South Broad was the first congregation that formed (at 10th and Locust, then Broad and Washington). It drew from the entire region. We have always had a wide region in which we operate, and we still do. Marlton Pike also has a very wide region — all of South Jersey. North Broad also see themselves as having a wide pull, but mostly they are North Philly. Frankford and Norris draws from all over, but they are mostly Kensington and Fishtown. Our newest congregation on Ridge Ave tries to attend to all the Northwest. We used to have congregations in G’town and Frankford, but they dispersed.

Multiplying congregations is part of our strategy: When the congregations get over the 200 adult mark we start looking to see if they are going to have enough expansiveness to multiply. We think of it as bees in a hive — when the hive gets too big, it “hives off” into another hive. Right now, South Broad has about 130 adults after sending people off to the Northwest last year. If we had 230, we might think about sending off 50 or so to begin a new congregation. Better to have 270 and send 70, but that would be a judgment call we would have to make.

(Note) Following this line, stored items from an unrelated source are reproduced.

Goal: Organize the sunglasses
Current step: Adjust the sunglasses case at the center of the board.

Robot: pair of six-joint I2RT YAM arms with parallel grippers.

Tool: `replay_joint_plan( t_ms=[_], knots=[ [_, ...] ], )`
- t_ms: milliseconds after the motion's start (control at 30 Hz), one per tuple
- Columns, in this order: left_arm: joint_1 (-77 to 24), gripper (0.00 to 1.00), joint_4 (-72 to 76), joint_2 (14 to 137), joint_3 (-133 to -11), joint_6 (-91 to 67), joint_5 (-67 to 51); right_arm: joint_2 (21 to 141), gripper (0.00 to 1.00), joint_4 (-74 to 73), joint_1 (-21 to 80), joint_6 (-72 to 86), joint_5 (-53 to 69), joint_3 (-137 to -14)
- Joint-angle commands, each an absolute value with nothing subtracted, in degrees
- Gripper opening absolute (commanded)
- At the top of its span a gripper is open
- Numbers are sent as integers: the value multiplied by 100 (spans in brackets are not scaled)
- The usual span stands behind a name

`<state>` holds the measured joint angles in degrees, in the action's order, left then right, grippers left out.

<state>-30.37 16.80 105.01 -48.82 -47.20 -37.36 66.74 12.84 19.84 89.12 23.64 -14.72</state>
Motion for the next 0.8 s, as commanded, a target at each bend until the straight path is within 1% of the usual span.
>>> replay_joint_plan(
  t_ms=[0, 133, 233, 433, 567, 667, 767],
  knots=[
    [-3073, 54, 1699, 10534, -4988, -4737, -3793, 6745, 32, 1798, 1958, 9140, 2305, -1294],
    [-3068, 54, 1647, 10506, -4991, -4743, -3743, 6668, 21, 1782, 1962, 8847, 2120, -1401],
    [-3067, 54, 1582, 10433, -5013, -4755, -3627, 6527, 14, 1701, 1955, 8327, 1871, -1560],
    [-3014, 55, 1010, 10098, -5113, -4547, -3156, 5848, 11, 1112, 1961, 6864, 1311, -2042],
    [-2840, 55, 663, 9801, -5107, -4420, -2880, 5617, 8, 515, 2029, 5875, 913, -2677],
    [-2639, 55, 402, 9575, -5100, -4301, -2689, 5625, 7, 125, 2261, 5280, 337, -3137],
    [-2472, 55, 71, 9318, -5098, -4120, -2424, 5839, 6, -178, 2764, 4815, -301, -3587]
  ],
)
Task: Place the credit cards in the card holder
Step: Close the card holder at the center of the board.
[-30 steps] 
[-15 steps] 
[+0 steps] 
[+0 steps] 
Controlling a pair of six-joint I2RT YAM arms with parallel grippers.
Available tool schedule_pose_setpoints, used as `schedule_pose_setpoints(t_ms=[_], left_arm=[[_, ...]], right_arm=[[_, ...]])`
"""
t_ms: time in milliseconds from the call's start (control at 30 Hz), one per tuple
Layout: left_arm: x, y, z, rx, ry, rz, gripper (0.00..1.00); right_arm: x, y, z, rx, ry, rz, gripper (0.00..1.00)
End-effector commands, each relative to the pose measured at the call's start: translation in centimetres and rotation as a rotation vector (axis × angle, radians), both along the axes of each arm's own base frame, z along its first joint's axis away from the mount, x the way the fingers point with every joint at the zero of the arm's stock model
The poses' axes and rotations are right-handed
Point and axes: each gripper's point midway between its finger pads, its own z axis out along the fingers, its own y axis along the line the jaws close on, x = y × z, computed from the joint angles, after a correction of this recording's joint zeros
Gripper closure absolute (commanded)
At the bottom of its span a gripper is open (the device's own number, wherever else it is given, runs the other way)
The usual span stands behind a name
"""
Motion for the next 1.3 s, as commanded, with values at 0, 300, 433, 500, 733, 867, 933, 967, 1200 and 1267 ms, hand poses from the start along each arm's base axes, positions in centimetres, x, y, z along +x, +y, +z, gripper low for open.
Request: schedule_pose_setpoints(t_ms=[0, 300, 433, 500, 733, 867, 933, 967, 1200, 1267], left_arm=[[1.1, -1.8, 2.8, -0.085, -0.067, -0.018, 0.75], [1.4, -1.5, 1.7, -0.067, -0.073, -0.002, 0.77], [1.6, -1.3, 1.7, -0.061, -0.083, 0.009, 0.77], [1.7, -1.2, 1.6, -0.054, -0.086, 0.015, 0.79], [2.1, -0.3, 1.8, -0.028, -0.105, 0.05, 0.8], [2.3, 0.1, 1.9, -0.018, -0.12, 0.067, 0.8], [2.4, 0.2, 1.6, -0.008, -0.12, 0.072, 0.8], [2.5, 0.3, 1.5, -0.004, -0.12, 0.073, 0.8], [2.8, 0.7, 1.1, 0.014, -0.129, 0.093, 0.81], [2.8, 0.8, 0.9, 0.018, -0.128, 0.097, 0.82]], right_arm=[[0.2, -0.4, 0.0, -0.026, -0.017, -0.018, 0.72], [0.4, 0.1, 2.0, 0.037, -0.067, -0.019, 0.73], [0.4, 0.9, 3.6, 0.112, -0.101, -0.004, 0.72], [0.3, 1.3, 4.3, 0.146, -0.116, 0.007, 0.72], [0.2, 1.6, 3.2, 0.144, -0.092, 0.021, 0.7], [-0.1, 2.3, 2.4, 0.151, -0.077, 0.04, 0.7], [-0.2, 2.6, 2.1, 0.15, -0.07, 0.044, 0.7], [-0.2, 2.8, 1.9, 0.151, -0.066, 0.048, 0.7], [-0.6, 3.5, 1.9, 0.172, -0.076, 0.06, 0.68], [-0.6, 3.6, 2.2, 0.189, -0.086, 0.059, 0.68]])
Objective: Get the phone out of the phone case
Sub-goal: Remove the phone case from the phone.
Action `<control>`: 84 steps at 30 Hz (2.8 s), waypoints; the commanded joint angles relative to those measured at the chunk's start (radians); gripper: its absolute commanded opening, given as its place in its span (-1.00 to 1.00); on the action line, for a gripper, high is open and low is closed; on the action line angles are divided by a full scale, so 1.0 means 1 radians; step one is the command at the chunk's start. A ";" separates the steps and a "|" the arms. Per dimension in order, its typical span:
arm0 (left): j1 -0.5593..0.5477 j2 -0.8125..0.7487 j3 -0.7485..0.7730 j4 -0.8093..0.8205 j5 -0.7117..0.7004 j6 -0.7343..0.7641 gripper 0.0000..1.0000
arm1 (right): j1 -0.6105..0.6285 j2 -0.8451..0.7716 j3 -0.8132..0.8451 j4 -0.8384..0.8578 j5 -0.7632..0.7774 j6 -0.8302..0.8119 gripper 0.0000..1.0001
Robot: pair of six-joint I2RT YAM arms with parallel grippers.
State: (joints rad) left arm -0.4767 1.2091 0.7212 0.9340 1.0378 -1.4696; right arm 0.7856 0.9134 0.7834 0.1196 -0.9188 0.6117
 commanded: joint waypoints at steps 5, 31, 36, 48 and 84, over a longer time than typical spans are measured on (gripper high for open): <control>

There are a lot of practical reasons for having multiple congregations instead of one big one, but our best reasons are about making disciples. We have a strategy for making authentic disciples of Jesus in the megalopolis. See if you think we are making the right decision.

Being one church in four congregations allows us to be big and small

We are as small as a cell, and as big as the whole church; as face-to-face as a congregation and as unknown as what the Spirit is doing next on the frontier of the constituency.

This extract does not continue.